ABOUT THIS EXERCISE:
Please retype the listing below exactly, from its opening line through the line where "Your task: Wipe" appears.

INFORMATION SUPPLIED:
↓
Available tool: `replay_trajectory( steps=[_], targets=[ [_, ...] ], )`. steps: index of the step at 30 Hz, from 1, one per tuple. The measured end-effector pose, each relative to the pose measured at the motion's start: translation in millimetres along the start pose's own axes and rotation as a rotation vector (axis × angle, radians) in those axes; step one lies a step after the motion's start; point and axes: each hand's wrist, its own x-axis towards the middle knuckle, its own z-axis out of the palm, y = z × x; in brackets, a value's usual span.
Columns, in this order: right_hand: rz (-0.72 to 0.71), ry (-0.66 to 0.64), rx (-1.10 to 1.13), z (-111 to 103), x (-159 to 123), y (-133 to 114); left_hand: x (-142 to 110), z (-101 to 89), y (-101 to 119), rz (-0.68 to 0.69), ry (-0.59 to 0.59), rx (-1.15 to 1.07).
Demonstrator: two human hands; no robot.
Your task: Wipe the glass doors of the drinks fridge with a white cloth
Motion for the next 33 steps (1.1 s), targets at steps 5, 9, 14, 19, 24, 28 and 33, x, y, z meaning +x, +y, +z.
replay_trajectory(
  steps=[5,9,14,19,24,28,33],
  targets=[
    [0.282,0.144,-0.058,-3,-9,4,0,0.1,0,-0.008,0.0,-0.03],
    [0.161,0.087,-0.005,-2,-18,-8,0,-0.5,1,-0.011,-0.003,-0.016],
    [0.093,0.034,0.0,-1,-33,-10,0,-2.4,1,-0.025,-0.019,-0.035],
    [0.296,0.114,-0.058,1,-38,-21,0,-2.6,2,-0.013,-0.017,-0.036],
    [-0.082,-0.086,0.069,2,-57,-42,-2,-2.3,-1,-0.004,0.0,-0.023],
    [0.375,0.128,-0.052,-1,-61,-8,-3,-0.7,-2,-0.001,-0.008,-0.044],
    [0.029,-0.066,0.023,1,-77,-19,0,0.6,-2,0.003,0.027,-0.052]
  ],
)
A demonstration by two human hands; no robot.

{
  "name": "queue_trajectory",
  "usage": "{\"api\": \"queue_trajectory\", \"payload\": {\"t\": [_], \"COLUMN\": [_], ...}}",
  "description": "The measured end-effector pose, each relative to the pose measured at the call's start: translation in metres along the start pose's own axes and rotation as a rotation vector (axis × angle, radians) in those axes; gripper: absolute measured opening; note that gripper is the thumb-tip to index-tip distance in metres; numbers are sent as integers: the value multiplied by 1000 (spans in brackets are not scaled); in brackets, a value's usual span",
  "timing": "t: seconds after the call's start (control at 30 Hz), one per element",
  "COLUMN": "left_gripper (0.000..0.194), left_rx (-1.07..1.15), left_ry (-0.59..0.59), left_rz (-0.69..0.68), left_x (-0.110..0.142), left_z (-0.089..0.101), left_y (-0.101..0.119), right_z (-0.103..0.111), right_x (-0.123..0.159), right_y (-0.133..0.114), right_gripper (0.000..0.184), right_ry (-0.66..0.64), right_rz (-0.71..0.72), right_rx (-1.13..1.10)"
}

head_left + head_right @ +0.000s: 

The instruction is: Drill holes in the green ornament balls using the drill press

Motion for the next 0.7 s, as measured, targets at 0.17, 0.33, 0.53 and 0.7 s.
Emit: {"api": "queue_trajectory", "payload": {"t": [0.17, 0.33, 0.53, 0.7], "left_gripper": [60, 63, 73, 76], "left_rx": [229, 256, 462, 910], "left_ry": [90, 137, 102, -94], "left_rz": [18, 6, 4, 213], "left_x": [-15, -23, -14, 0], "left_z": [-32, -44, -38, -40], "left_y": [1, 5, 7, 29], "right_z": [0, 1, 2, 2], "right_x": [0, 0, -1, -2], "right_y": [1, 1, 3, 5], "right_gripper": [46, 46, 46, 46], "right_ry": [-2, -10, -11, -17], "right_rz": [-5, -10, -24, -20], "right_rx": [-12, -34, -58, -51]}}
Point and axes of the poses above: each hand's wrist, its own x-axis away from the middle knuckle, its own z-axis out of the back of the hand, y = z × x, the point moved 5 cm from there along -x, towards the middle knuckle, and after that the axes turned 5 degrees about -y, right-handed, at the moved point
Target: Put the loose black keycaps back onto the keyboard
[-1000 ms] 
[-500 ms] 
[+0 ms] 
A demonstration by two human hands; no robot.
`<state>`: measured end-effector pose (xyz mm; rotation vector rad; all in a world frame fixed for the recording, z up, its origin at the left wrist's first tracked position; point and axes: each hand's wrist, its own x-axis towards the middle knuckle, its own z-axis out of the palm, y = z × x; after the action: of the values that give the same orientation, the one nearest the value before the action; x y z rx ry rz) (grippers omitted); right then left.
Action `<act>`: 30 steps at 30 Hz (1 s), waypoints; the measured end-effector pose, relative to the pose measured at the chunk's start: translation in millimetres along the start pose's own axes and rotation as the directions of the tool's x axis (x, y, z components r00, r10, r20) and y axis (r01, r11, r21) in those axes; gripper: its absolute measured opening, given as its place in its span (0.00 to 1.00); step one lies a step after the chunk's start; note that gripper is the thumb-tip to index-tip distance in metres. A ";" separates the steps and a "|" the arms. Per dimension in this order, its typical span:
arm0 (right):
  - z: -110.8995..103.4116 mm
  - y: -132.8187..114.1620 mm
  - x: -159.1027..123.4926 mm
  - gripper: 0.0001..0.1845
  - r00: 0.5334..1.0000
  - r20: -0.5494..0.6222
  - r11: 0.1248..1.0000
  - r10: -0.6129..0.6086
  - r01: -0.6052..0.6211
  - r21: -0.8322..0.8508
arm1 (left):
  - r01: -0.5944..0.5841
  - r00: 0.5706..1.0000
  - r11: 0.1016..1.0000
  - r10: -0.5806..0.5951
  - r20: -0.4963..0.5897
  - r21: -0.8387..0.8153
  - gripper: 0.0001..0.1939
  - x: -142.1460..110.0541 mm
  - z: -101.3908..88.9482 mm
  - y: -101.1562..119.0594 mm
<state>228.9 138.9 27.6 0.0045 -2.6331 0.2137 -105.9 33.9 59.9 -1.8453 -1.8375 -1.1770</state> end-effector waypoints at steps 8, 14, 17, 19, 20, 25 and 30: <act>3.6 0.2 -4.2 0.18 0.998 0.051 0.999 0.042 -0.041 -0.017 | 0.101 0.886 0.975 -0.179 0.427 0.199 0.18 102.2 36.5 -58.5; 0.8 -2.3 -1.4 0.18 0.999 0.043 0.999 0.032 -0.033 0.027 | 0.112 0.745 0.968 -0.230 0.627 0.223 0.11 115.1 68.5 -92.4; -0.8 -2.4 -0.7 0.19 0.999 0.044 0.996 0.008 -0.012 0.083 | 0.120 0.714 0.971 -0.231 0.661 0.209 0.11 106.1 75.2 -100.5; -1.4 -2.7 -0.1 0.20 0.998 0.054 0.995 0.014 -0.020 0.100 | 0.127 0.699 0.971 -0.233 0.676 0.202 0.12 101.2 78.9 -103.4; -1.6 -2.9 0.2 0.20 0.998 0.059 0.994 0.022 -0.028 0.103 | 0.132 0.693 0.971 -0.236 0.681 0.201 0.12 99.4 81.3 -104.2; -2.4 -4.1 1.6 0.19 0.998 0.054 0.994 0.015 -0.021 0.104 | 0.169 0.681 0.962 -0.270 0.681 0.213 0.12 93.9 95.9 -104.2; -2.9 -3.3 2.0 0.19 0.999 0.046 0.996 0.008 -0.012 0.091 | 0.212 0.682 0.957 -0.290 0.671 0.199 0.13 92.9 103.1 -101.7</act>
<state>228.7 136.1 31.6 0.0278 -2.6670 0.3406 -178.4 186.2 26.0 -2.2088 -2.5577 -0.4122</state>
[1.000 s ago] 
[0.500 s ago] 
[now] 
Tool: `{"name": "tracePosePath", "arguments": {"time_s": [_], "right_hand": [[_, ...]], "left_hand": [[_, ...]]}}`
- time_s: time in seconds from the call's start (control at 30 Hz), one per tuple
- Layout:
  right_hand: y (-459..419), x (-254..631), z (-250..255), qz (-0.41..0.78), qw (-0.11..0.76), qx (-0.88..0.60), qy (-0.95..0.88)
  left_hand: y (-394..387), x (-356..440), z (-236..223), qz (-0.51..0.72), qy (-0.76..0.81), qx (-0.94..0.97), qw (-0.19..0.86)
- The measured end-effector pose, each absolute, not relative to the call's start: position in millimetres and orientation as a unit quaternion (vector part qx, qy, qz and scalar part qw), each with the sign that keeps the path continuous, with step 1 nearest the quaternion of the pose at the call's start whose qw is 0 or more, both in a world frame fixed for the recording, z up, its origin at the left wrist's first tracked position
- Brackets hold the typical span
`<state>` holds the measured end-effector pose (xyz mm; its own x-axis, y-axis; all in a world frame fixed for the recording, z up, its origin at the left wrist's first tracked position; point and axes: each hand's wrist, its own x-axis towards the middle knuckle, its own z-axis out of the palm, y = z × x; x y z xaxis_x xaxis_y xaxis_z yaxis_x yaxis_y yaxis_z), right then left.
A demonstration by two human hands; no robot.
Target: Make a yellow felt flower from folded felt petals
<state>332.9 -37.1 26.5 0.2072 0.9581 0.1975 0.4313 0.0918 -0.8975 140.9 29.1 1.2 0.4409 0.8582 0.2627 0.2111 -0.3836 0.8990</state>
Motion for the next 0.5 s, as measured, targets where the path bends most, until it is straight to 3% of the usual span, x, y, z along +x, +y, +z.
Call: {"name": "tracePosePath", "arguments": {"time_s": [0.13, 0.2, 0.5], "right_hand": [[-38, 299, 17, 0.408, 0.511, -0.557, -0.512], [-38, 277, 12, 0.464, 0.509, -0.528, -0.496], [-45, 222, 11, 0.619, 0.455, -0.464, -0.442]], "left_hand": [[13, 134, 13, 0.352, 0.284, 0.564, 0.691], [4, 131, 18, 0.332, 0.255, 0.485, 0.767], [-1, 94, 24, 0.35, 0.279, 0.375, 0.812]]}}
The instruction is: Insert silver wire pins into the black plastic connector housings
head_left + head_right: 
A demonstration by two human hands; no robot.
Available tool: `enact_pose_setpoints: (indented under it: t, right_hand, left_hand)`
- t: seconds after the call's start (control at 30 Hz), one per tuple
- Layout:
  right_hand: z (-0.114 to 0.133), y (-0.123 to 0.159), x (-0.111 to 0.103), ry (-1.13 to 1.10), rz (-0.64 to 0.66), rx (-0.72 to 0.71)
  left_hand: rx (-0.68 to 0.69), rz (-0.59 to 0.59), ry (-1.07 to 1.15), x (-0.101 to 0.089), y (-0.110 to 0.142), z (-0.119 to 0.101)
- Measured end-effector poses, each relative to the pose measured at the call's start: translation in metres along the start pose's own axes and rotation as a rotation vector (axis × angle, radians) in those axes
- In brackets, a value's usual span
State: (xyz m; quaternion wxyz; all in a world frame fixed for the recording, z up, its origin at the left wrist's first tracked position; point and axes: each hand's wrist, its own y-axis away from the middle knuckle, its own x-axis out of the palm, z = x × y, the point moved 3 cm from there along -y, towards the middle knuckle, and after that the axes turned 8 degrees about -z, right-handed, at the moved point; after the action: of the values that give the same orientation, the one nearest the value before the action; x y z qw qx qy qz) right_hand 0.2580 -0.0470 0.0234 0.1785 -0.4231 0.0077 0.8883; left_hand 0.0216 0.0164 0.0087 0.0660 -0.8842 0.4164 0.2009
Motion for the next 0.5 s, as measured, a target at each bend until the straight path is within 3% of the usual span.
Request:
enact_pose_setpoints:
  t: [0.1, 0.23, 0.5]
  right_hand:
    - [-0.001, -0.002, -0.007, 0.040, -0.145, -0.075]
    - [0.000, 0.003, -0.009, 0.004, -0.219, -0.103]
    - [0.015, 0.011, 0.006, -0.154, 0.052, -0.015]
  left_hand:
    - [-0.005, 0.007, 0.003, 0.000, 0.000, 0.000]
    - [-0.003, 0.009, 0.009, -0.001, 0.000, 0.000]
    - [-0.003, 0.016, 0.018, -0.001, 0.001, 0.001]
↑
EXERCISE RESULT:
Available tool: `replay_trajectory( steps=[_], targets=[ [_, ...] ], )`. steps: index of the step at 30 Hz, from 1, one per tuple. The measured end-effector pose, each relative to the pose measured at the motion's start: translation in millimetres along the start pose's own axes and rotation as a rotation vector (axis × angle, radians) in those axes; step one lies a step after the motion's start; point and axes: each hand's wrist, its own x-axis towards the middle knuckle, its own z-axis out of the palm, y = z × x; in brackets, a value's usual span.
Columns, in this order: right_hand: rz (-0.72 to 0.71), ry (-0.66 to 0.64), rx (-1.10 to 1.13), z (-111 to 103), x (-159 to 123), y (-133 to 114); left_hand: x (-142 to 110), z (-101 to 89), y (-101 to 119), rz (-0.68 to 0.69), ry (-0.59 to 0.59), rx (-1.15 to 1.07).
Demonstrator: two human hands; no robot.
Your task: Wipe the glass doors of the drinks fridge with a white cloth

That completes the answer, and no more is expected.